Task description: Copy, from the material below, each line where "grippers" shows up.

Supplied material:
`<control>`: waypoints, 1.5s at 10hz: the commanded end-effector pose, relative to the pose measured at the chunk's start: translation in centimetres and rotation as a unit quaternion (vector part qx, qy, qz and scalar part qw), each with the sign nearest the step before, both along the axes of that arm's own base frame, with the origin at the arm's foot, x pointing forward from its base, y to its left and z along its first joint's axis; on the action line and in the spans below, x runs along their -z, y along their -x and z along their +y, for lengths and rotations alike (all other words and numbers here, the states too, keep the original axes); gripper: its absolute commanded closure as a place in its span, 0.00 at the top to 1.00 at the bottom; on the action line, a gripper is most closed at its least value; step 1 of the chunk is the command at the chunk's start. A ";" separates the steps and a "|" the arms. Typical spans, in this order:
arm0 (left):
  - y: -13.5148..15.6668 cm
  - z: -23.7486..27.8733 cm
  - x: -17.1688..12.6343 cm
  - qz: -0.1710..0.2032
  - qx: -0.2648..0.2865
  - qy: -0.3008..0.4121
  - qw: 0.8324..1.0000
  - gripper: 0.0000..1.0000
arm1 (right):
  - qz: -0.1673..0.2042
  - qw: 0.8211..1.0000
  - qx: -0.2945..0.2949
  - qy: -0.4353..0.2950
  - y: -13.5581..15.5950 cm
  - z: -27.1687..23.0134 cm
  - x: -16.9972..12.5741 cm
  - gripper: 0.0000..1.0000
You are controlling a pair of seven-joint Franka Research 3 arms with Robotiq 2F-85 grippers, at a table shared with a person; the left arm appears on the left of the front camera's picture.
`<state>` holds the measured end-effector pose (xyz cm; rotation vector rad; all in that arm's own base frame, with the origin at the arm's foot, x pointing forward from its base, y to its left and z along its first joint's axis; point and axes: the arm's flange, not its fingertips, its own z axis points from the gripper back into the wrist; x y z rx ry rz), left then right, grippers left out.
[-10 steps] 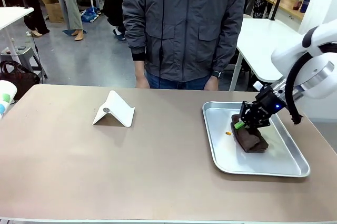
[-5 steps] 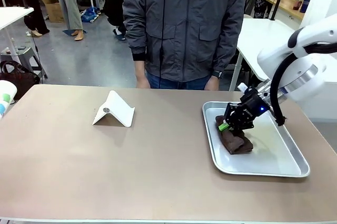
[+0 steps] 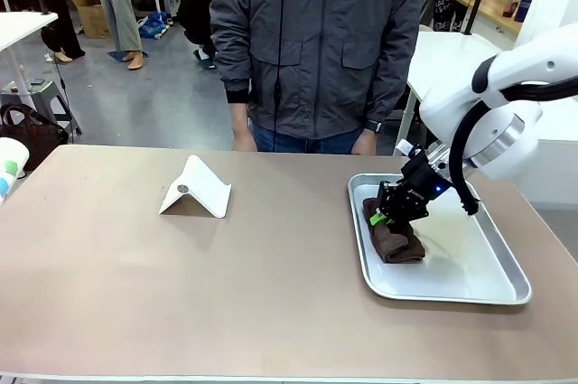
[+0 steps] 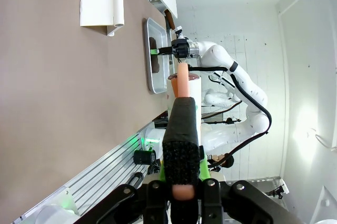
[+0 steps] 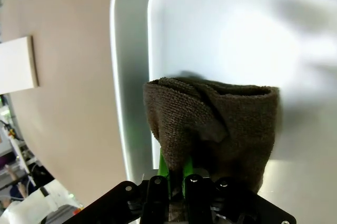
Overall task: Clean the surface of the table.
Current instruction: Clean the area not pointed to by the person.
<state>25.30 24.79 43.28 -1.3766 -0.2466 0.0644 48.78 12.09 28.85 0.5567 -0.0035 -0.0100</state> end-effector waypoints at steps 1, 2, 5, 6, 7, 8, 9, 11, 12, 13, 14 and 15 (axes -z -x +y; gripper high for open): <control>0.1 -0.1 -0.2 -0.003 0.001 0.001 1.000 0.22 | -0.020 0.997 0.023 0.075 0.0 -1.9 1.0 0.10; 0.1 -0.1 -0.2 -0.003 0.001 0.001 1.000 0.22 | -0.016 0.996 0.028 0.085 0.1 -3.3 0.7 0.10; 0.1 -0.1 -0.2 -0.003 0.001 0.001 1.000 0.22 | -0.018 0.995 0.053 0.082 0.7 -7.1 -0.5 0.10; 0.1 -0.1 -0.2 -0.003 0.001 0.001 1.000 0.22 | -0.019 0.994 0.065 0.084 0.9 -8.7 -0.8 0.10; 0.1 -0.1 -0.2 -0.003 0.001 0.001 1.000 0.22 | -0.021 0.994 0.074 0.084 1.1 -10.0 -1.0 0.10; 0.1 -0.1 -0.2 -0.003 0.001 0.001 1.000 0.22 | -0.021 0.993 0.084 0.078 1.6 -11.6 -1.3 0.10; 0.1 -0.1 -0.2 -0.003 0.001 0.001 1.000 0.22 | -0.025 0.992 0.101 0.069 2.0 -13.3 -1.7 0.10; 0.1 -0.1 -0.2 -0.003 0.001 0.001 1.000 0.22 | -0.035 0.993 0.107 0.031 2.9 -15.5 -2.7 0.10; 0.1 -0.1 -0.2 -0.003 0.001 0.001 1.000 0.22 | -0.037 0.994 0.100 -0.002 3.0 -15.8 -3.0 0.10; 0.1 -0.1 -0.2 -0.003 0.001 0.001 1.000 0.22 | -0.041 0.993 0.104 -0.019 2.9 -15.9 -2.9 0.10; 0.1 -0.1 -0.2 -0.003 0.001 0.001 1.000 0.22 | -0.045 0.993 0.107 -0.024 2.6 -15.6 -2.7 0.10; 0.1 -0.1 -0.2 -0.003 0.001 0.001 1.000 0.22 | -0.046 0.994 0.099 -0.031 2.2 -15.2 -2.3 0.10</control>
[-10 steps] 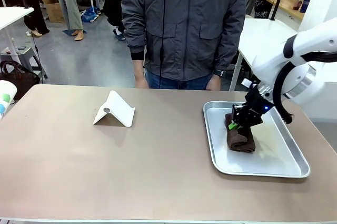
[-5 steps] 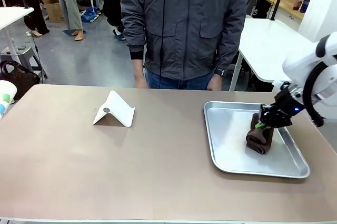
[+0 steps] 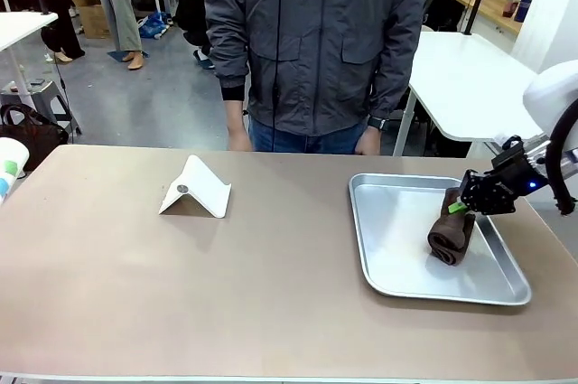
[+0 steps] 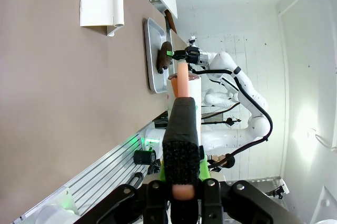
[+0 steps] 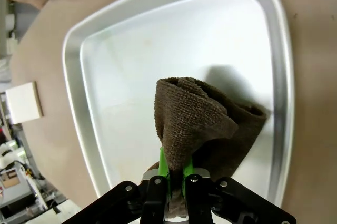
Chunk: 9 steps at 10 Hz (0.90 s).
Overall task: Clean the surface of the table.
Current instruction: Clean the area not pointed to by the person.
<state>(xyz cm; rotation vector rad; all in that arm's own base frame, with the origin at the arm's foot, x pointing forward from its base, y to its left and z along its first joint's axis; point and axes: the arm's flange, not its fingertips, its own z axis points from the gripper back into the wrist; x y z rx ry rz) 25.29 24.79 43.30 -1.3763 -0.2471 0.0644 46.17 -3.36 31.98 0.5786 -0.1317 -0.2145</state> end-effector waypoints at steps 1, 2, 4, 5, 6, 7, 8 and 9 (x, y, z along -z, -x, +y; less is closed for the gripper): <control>0.1 -0.1 -0.2 -0.003 0.001 0.001 1.000 0.22 | -0.020 0.999 -0.023 -0.031 -0.8 0.7 1.1 0.10; 0.1 -0.1 -0.2 -0.003 0.001 0.001 1.000 0.22 | -0.025 0.998 -0.032 -0.049 -1.4 1.6 1.5 0.10; 0.1 -0.1 -0.2 -0.003 0.001 0.001 1.000 0.22 | -0.025 0.996 -0.061 -0.060 -2.7 4.7 3.0 0.10; 0.1 -0.1 -0.2 -0.003 0.001 0.001 1.000 0.22 | -0.028 0.995 -0.075 -0.067 -3.2 6.0 3.2 0.10; 0.1 -0.1 -0.2 -0.003 0.001 0.001 1.000 0.22 | -0.027 0.994 -0.085 -0.068 -3.5 7.1 3.2 0.10; 0.1 -0.1 -0.2 -0.003 0.001 0.001 1.000 0.22 | -0.021 0.992 -0.099 -0.081 -3.7 8.0 3.2 0.10; 0.1 -0.1 -0.2 -0.003 0.001 0.001 1.000 0.22 | -0.013 0.988 -0.117 -0.098 -3.8 8.9 3.3 0.10; 0.1 -0.1 -0.2 -0.003 0.001 0.001 1.000 0.22 | 0.005 0.982 -0.142 -0.123 -3.7 10.1 3.7 0.10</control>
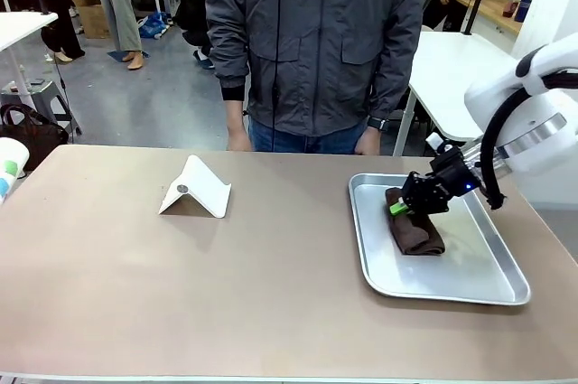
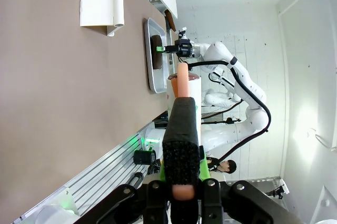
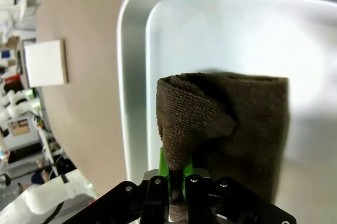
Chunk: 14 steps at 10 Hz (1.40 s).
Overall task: Clean the surface of the table.
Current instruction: Clean the area not pointed to by the person.
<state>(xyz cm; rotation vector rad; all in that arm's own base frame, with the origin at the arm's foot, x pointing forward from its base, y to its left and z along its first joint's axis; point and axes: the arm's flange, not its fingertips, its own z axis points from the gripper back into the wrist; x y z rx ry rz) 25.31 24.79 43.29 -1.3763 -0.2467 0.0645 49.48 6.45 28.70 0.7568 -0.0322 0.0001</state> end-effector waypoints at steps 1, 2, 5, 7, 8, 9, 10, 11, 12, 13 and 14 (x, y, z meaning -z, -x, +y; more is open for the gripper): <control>0.1 -0.1 -0.2 -0.003 0.001 0.001 1.000 0.22 | 0.006 0.998 -0.042 -0.037 -0.3 1.3 0.9 0.10; 0.1 -0.1 -0.2 -0.003 0.001 0.001 1.000 0.22 | 0.010 0.997 -0.062 -0.048 0.0 2.2 1.0 0.10; 0.1 -0.1 -0.2 -0.003 0.001 0.001 1.000 0.22 | -0.019 0.994 -0.075 -0.077 1.7 1.3 -1.0 0.10; 0.1 -0.1 -0.2 -0.003 0.001 0.001 1.000 0.22 | -0.042 0.986 -0.079 -0.142 4.1 -1.4 -4.1 0.10; 0.1 -0.1 -0.2 -0.003 0.001 0.001 1.000 0.22 | -0.059 0.979 -0.074 -0.182 5.5 -3.4 -6.1 0.10; 0.1 -0.1 -0.2 -0.003 0.001 0.001 1.000 0.22 | -0.083 0.974 -0.061 -0.202 6.8 -5.1 -7.8 0.10; 0.1 -0.1 -0.2 -0.003 0.001 0.001 1.000 0.22 | -0.107 0.969 -0.048 -0.219 8.0 -6.5 -9.1 0.10; 0.1 -0.1 -0.2 -0.003 0.001 0.001 1.000 0.22 | -0.119 0.957 -0.047 -0.259 9.3 -8.1 -10.3 0.10; 0.1 -0.1 -0.2 -0.003 0.001 0.001 1.000 0.22 | -0.110 0.940 -0.046 -0.319 10.4 -9.8 -11.2 0.10; 0.1 -0.1 -0.2 -0.003 0.001 0.001 1.000 0.22 | -0.088 0.920 -0.027 -0.381 11.2 -11.7 -11.8 0.10; 0.1 -0.1 -0.2 -0.003 0.001 0.001 1.000 0.22 | -0.070 0.909 0.023 -0.409 11.8 -13.5 -12.0 0.10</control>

Output below:
You are controlling a pair of seven-joint Franka Research 3 arms with Robotiq 2F-85 grippers, at a table shared with a person; the left arm appears on the left of the front camera's picture.
`<state>` holds the measured end-effector pose (xyz cm; rotation vector rad; all in that arm's own base frame, with the origin at the arm's foot, x pointing forward from its base, y to its left and z along its first joint's axis; point and axes: the arm's flange, not its fingertips, its own z axis points from the gripper back into the wrist; x y z rx ry rz), left then right, grippers left out.

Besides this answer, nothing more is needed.